Yes, TSM - THANK YOU! And thanks to everyone else who correctly interpreted what I was trying to say. I thought I was being clear, but obviously I wasn't being clear enough.
 
  • #53
russ_watters said:
I'm a little unclear on what you mean by "sectarian violence", but you were quite clear in other threads in saying that you do support violent revolution because that's what a "Marxist revolution" is. Further, you acknowledged that you understand that people will not willfully give up their material possessions and as a result it will need to be taken from them by force. You can't have it both ways. I assume you mean me - I don't hate you. I honestly don't understand how you can hold some of your opinions, but heck - I don't even dislike you: You're relatively polite for someone with such an unpopular point of view.
So we are still talking about this?

Ok, a here's a brief lesson in politics: 'sectarian violence' basically means terrorism - individuals or small groups organising and doing violent acts aimed at random targets to achieve some 'greater' end. Revolutionary change (qualitative change as opposed to quantitative change), as in the change from feudalism to capitalism, involves mass action by the majority of the population who can no longer live under the prevailing conditions.

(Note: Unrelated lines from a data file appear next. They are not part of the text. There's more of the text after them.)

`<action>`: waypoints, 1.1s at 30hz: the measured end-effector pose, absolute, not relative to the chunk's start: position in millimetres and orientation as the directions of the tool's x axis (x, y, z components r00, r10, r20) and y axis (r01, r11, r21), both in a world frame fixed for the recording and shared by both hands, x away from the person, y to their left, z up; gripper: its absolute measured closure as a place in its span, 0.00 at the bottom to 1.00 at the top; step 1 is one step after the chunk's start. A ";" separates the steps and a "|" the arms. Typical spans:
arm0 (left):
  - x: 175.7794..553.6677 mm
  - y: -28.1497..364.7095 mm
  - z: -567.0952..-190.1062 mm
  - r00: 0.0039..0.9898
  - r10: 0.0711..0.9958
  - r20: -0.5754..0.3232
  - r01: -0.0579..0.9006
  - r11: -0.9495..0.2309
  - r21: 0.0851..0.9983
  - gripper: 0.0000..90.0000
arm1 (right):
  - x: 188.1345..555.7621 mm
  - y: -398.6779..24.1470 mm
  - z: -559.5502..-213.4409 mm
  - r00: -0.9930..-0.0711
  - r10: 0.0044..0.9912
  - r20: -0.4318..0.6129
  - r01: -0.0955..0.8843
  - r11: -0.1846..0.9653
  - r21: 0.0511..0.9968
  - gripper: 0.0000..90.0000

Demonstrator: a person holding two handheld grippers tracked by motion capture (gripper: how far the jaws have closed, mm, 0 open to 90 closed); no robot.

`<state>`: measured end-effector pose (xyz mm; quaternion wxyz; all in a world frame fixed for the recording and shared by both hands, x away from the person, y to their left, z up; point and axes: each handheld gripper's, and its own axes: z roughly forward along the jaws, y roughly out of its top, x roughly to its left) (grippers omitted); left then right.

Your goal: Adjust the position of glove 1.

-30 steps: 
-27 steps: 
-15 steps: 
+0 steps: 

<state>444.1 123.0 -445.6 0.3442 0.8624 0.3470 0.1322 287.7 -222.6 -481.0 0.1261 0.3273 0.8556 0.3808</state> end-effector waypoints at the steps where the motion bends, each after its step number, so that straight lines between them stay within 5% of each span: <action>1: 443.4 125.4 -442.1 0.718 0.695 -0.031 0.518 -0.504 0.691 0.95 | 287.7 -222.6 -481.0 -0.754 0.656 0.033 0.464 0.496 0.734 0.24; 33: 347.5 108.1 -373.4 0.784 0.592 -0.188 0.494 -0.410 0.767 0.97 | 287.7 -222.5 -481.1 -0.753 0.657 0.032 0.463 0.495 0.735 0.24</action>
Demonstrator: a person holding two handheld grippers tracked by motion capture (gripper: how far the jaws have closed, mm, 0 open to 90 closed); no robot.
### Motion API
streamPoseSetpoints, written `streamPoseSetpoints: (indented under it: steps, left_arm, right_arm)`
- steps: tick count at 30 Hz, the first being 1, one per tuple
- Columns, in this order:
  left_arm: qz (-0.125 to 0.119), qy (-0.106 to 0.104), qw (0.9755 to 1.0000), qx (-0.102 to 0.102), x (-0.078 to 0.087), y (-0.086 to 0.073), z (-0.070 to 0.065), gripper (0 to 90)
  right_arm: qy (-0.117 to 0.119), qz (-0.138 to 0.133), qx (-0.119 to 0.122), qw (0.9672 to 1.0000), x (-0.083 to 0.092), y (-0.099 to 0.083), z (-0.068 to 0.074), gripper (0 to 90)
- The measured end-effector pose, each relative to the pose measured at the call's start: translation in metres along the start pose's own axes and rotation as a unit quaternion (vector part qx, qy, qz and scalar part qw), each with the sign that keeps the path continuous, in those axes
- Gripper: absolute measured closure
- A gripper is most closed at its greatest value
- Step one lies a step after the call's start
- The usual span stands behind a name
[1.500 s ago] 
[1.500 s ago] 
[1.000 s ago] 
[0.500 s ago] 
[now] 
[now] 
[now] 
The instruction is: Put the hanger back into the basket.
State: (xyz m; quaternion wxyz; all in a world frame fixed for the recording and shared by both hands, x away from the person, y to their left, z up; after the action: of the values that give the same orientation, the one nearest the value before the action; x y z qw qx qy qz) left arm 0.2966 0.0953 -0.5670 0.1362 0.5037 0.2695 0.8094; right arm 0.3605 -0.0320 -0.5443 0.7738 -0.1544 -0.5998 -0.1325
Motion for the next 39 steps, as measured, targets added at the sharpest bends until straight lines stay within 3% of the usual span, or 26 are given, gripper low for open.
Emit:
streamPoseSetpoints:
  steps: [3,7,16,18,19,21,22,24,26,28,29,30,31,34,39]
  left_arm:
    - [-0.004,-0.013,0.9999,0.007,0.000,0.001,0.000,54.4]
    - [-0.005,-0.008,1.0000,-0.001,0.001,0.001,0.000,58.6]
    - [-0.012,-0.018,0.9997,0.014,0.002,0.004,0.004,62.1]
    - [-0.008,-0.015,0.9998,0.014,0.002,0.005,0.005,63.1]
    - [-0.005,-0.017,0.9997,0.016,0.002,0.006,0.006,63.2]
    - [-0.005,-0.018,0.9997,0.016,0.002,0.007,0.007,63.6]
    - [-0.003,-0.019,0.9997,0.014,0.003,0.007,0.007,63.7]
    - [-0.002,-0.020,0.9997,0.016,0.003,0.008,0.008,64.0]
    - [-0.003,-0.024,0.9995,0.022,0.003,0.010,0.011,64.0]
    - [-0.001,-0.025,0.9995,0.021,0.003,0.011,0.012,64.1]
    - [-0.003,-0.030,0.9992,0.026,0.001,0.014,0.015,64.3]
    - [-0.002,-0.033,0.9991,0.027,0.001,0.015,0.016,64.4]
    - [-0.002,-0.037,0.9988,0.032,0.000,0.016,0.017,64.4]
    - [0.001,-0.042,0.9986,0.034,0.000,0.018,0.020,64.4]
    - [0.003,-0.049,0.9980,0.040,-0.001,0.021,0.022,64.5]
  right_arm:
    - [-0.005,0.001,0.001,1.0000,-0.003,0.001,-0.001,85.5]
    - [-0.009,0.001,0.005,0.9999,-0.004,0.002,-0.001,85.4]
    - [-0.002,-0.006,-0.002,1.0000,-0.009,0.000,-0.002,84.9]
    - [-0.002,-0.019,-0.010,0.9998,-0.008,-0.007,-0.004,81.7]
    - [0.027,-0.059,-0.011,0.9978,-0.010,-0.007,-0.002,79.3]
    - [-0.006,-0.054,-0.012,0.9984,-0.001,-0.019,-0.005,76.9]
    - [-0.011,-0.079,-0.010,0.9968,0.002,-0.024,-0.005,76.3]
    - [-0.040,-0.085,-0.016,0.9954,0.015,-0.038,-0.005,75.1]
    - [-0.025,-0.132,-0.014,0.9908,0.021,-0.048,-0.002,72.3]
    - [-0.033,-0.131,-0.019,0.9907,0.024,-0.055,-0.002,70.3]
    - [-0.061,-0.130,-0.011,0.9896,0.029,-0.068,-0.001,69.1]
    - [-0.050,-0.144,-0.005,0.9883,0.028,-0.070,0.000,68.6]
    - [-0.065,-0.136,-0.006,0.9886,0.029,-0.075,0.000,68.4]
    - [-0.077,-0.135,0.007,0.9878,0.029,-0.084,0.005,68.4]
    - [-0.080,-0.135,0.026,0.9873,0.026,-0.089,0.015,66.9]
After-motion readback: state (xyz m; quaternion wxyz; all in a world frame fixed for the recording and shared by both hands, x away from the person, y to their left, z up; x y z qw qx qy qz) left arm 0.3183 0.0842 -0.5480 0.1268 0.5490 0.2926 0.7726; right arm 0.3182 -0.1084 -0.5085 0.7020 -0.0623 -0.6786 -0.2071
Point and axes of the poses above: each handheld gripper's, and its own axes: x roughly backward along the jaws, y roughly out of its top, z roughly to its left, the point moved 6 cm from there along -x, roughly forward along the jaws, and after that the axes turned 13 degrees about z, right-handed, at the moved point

The only revolutionary social change we know about (the French Revolution or, as Marxists call it, the bourgeois revolution) involved violence too (or do people deny this?) - but a very different sort of violence. The ruling class of the time (the aristocracy) was not about to give up its power willingly. So the ordinary people, led by the newly-emergent bourgeoisie (or capitalist class), defeated the powerholders of feudal society and feudal society itself by mass-based action. The masses of ordinary French people were no longer going to put up with the extreme poverty they were doomed to living in in that system while the aristocracy lived it up - they collectively and openly overthrew the aristocracy, and the present ruling class was born (today's capitalist class). This is political action of a very different sort (and of a very different scale) to that of little secret groups of people doing random acts of violence.

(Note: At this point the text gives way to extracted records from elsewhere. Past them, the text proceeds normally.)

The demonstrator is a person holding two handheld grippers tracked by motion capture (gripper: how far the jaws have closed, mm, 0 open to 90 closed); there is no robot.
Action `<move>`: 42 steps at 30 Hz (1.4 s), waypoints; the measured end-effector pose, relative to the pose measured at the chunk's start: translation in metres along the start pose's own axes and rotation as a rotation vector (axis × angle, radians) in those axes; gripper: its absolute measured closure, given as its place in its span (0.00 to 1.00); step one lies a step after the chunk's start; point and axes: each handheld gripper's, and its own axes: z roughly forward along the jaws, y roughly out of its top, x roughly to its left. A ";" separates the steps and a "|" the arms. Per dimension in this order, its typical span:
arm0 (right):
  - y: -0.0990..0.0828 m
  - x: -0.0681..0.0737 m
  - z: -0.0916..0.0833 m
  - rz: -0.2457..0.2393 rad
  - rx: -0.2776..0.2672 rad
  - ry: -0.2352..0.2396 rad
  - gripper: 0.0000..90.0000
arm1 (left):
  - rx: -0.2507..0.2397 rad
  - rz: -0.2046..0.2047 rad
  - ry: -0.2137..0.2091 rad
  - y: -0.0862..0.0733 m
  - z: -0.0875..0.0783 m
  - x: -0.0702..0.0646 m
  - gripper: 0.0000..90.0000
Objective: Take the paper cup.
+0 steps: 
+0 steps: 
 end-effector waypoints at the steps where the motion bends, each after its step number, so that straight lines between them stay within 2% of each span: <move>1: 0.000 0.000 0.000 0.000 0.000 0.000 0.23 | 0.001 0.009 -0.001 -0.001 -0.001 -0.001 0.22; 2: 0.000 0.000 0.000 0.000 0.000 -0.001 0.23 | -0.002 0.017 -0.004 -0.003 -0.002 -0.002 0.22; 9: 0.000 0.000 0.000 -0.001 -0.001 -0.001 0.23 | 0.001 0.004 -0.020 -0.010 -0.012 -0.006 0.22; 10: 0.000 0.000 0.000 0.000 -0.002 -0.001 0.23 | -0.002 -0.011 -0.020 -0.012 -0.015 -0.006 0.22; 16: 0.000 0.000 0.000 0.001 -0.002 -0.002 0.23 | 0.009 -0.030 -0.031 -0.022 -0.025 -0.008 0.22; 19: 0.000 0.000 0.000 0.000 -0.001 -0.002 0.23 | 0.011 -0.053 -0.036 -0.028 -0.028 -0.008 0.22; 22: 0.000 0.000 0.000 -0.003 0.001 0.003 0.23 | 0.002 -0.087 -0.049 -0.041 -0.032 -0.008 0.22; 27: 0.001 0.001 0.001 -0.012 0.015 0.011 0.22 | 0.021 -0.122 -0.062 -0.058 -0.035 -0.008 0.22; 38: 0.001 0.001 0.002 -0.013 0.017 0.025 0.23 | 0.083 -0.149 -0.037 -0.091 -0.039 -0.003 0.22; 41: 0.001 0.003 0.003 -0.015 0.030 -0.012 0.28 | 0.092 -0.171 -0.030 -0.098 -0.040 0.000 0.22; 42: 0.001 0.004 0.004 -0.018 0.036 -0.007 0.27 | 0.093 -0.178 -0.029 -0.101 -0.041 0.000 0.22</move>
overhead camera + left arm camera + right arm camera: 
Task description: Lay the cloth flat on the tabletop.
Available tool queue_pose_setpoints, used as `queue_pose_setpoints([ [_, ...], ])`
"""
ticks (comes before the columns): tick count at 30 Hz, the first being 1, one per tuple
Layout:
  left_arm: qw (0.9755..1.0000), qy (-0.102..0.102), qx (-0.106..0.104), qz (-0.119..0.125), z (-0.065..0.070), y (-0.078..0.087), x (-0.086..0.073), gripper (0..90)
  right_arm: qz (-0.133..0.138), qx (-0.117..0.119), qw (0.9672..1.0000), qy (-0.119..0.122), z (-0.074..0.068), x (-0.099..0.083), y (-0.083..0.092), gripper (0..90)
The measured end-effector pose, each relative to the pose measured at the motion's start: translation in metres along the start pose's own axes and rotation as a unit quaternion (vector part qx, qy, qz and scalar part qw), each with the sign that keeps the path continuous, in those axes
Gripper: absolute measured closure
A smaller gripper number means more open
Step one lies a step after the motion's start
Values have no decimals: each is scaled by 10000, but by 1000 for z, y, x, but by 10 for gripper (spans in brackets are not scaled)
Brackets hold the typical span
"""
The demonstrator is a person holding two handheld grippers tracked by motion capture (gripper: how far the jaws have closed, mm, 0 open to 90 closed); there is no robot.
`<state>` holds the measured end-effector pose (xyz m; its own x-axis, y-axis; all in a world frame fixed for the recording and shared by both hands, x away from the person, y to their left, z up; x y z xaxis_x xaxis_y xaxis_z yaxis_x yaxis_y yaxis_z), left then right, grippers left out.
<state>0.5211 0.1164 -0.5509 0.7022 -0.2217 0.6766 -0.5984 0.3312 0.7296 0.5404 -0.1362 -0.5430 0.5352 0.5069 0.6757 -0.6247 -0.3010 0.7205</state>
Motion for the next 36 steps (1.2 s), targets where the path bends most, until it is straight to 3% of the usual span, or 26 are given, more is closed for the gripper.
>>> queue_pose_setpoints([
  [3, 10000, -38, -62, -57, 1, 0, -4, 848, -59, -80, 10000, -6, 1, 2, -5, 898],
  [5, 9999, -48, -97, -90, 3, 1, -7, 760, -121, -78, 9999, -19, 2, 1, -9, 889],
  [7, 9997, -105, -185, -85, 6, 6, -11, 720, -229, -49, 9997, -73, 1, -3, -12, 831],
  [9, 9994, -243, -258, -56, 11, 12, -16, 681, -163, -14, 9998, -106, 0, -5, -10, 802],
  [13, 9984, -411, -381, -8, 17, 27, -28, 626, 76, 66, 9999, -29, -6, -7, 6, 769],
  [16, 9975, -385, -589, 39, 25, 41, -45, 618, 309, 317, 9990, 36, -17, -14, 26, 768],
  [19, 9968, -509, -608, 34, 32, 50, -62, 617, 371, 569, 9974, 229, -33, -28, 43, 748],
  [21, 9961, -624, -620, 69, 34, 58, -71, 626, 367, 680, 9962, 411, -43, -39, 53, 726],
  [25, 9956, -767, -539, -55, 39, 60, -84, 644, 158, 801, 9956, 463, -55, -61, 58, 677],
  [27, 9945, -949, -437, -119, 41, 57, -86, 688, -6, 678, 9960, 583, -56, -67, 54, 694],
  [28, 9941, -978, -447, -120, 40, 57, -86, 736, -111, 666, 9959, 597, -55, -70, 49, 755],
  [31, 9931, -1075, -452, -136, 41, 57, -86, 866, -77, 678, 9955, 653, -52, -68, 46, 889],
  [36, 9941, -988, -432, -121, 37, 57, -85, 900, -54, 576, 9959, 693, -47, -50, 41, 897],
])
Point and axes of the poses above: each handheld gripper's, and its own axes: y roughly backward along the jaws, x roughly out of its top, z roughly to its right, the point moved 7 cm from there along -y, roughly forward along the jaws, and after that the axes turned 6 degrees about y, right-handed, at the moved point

If the vast majority of the people demand rights and freedoms that they are not being given by the powerful, perhaps they will be able to persuade those in power to hand over their power peacefully, or perhaps they won't. In any case, if it is the vast majority of the people acting in concert in their own interests, they will not be targetting each other in senseless acts of violence, so whatever political action they are taking would not be classified as 'terrorist'.
 
  • #54
russ_watters said:
...I don't hate you. I honestly don't understand how you can hold some of your opinions, but heck - I don't even dislike you: You're relatively polite for someone with such an unpopular point of view.
Good to know that you don't hate me - but I'm only relatively polite? I'm disappointed in myself: I'll try harder to be more polite while at the same time not compromising my beliefs :smile:
 
  • #55
Ok all, Russ PM'd me to get further clarification about my position and here's part of my response to his questions. Maybe it's time to get back to the OP's topic after this.

Response to Russ' PM:
alexandra said:
Regarding acts of terrorism: analytically, I can stand back and see that someone who is misguided and is unable to properly analyse the situation, someone who has been brainwashed by some religion (any religion), etc - can erroneously think that acts of violence are the only resort. I am, after all, a trained academic: I have been trained to dispassionately analyse situations and, my field being the Social Sciences, to analyse motivations when it comes to human actions. So I can analyse this situation and 'understand' it in that way; this does not mean that I sympathise with it, or would ever excuse or condone or ever even contemplate participating in such behaviour. When it comes down to it, I believe myself to be a civilised, evolved person - a person of ideas. Violent acts are alien to who I am. I can't really see that ever changing, somehow.

So perhaps this is a bit of a truce? Anyway, if I haven't responded adequately to your questions, please point it out to me so I can try again.